We further illustrate sequential fabrication comprising several layers of different materials by realizing a two-terminal graphene device on a 200-μm-diameter glass fiber. First, a pair of source-drain Au electrodes was aligned and transferred onto the fiber. This was followed by a precise transfer of graphene flake to bridge the gap between source and drain (Fig. 7B). The integrity of the transferred graphene device was characterized by both Raman spectroscopy and electrical measurements. I-V measurements taken before and after an oxygen plasma treatment (to selectively remove graphene) further support the successful fabrication of the graphene device. Graphene serves as a unique electrode material due to its tunable contact properties owing to its finite density of states (34). In addition, graphene sheets can be easily functionalized and serve as a platform for label-free biomarker detection (35). Further details of the graphene devices are provided in Supplementary Material L.

Active electromechanical devices could also be precisely integrated onto the 3D substrates. A 3-mm-long strain gauge was integrated on a 200-μm-diameter glass fiber and characterized, showing a resistivity of 462.7 ohms with a change of 3 ohms during deformation (see Fig. 7C). We measured the change in resistivity of this gauge as it elongated with the bending of the fiber. The measurements were proven to be reversible, and thus, measurement of fiber’s deformation at the location of the patterned strain gauge was possible (see Supplementary Material M). Because this process can be parallelized, 3D orientation reconstruction of a microcatheter at different discrete locations may be developed.

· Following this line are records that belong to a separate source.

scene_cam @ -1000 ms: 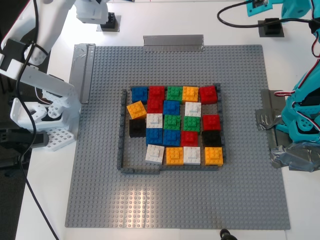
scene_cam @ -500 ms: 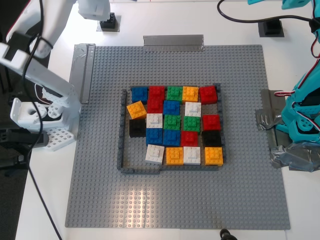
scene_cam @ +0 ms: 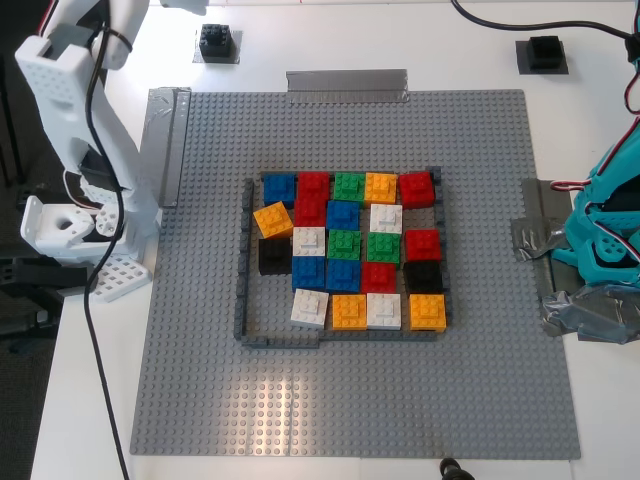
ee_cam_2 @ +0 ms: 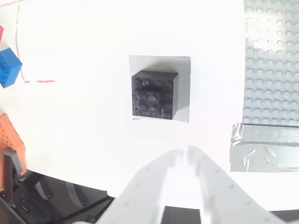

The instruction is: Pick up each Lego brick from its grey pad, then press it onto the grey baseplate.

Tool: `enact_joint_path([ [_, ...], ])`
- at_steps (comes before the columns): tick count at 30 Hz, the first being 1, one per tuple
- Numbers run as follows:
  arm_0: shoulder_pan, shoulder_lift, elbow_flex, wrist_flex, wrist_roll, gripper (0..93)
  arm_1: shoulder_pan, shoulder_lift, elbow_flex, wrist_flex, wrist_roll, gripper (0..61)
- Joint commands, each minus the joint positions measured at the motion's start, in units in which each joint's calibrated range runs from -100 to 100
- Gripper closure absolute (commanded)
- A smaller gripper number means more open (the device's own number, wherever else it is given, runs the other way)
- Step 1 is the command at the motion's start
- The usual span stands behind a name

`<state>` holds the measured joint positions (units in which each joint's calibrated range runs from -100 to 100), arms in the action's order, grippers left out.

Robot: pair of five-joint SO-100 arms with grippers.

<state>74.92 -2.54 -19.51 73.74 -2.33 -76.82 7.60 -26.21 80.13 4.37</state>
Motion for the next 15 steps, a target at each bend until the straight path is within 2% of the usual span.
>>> enact_joint_path([
  [1,0.27,-0.21,-1.48,-0.51,0.05,92.7,-1.93,1.93,-8.42,0.59,1.85,61.2],
  [3,0.06,1.76,-1.12,-1.00,-0.14,91.9,-2.14,3.39,-8.33,-0.39,2.93,61.2],
  [5,0.06,4.00,-1.48,-1.32,-0.29,86.7,-2.07,4.93,-8.69,-0.71,3.95,61.2],
  [9,1.22,8.97,-1.39,-0.92,0.05,80.5,-1.85,10.17,-13.66,1.65,3.81,61.2],
  [13,2.09,11.72,-2.65,-1.40,0.10,79.8,-2.00,14.29,-17.27,2.70,3.47,61.2],
  [15,1.58,12.84,-3.92,-1.00,1.57,79.7,-2.00,15.06,-17.00,2.54,3.51,57.1],
])
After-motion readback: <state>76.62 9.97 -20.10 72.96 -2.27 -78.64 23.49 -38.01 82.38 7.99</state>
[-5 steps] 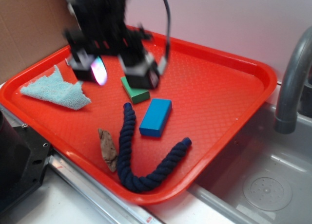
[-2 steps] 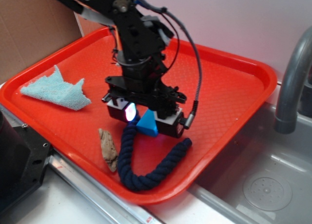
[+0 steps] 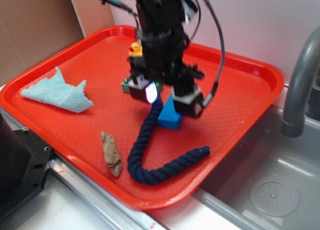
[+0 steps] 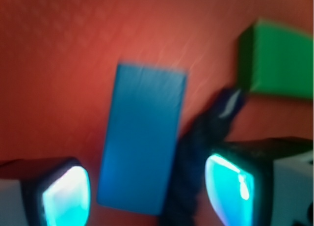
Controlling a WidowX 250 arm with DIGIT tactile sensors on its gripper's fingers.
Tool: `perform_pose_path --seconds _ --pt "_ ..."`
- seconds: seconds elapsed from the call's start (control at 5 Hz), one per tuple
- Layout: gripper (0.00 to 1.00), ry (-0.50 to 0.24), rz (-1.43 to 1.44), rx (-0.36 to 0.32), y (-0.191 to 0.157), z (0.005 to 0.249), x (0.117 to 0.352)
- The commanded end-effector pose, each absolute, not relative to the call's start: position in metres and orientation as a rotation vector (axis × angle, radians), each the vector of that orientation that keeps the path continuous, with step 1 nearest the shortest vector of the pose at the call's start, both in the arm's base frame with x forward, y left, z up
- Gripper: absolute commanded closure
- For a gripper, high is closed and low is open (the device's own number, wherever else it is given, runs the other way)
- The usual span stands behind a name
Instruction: Grab the blue block.
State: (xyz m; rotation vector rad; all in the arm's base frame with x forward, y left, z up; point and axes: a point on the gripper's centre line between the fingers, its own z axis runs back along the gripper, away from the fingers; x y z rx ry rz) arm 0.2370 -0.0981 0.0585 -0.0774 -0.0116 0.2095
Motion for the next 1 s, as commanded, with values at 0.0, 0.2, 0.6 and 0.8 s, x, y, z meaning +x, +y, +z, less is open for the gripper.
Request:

Last, the wet transfer method could be used to pattern on more complex 3D structures. Here, we demonstrate the transfer of an Au pattern on a microtool fabricated using two-photon lithography at the tip of a 170-μm glass capillary fiber (see Fig. 7). The protocol for printing the microtool onto the fiber tip is similar to that described in (1) and is described in Supplementary Material M. The pattern could be aligned with the microtool and conformed to the complex 3D surface, paving the way for fabrication of complex electromechanical devices at microscales by using such hybrid microfabrication techniques. A video of the patterning of the gripper is available on movie S4.

DISCUSSION

In this work, we have presented a solution for wet transfer of thin film and 2D crystals with micrometer-level precision on 3D substrates. To achieve this, we developed floating magnetic microrobots capable of storing a preferential magnetization direction. We then manipulated them using equilibrium position under a permanent magnetic field. This allowed for fine-tuning of the obtained robotic microgripper by only adjusting the magnet’s position, thus enabling grasp, alignment, and release of floating 2D patterns. The proposed setup is simple, low cost, time efficient, reproducible, and reliable.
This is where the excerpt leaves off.